**ACTION ITEM:**
Copy each line in the data below that contains the word "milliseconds".

(Records from a dataset)
- Opening Delimiter -

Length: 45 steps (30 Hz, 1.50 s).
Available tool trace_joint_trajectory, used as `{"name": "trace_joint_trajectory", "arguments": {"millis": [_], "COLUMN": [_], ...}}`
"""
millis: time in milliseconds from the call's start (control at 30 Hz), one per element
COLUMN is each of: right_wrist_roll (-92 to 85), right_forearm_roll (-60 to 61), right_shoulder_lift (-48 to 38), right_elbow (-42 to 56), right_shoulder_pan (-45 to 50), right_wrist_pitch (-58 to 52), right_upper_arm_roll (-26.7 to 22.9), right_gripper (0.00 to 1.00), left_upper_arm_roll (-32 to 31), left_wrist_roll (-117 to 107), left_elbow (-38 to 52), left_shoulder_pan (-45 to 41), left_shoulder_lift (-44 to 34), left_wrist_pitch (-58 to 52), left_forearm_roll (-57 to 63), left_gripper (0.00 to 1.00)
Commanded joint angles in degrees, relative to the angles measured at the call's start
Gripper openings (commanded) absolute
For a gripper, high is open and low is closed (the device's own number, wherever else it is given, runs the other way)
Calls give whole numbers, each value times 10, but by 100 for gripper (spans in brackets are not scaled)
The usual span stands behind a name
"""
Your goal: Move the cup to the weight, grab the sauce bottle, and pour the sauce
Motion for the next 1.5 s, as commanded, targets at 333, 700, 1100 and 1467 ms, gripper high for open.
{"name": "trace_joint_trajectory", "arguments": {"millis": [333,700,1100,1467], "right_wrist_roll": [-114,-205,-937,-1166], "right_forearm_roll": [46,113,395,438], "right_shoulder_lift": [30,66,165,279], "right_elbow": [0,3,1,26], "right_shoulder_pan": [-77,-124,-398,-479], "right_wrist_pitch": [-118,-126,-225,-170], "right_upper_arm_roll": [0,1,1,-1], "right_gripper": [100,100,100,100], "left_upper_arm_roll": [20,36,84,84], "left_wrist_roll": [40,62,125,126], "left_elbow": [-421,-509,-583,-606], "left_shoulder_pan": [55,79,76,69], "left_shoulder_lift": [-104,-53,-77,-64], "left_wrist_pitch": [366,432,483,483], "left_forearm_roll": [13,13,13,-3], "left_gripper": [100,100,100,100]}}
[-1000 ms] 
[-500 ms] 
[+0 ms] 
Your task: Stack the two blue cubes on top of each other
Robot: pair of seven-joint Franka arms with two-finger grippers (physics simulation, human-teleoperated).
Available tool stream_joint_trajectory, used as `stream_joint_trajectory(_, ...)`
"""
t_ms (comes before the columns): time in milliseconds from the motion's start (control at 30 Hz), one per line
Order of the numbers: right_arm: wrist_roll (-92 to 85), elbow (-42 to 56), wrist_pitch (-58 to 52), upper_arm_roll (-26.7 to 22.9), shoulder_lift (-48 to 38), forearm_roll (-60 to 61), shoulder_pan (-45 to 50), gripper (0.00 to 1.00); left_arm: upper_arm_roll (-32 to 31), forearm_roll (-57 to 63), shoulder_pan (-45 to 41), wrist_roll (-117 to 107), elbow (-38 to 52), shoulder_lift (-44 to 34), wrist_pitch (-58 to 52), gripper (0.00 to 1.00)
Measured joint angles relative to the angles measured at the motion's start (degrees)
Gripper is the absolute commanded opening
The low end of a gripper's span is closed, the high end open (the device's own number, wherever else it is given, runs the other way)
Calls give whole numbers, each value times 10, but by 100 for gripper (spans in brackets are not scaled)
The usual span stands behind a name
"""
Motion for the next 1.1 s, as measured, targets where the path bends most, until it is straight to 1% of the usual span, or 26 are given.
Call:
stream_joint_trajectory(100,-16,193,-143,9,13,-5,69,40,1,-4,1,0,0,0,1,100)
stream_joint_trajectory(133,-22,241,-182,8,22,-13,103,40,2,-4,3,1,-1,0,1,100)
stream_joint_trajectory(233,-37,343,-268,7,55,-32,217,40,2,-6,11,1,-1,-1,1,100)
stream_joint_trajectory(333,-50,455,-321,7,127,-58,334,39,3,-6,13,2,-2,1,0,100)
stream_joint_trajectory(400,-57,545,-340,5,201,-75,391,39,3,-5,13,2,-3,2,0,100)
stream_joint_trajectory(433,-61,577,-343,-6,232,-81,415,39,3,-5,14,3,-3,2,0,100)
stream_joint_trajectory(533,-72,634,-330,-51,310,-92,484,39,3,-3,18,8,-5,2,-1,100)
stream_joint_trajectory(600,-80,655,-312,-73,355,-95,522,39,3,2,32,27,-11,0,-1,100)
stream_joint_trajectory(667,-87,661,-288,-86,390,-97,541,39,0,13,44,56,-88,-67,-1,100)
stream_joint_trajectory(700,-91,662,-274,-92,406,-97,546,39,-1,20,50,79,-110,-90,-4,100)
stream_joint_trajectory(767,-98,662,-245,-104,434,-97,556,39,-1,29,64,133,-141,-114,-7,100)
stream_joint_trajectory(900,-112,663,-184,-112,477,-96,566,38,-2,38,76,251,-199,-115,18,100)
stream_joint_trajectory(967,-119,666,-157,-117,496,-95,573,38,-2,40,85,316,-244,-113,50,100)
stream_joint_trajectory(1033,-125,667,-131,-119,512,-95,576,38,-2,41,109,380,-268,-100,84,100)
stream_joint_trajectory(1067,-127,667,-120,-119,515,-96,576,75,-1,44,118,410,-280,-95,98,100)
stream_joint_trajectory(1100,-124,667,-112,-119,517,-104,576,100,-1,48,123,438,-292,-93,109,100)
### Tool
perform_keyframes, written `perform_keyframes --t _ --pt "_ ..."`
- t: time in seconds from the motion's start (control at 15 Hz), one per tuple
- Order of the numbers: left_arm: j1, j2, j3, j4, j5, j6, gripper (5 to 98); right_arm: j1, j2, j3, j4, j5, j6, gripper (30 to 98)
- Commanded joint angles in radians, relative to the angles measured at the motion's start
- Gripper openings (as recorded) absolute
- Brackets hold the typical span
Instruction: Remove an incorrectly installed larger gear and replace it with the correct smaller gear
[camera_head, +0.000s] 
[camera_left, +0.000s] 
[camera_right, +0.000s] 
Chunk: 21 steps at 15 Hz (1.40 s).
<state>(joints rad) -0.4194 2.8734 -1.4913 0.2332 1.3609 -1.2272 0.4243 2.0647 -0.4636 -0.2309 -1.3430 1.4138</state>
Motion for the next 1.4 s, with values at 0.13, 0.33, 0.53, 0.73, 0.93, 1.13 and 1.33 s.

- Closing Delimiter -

**RESPONSE TO THE TASK:**
millis: time in milliseconds from the call's start (control at 30 Hz), one per element
t_ms (comes before the columns): time in milliseconds from the motion's start (control at 30 Hz), one per line

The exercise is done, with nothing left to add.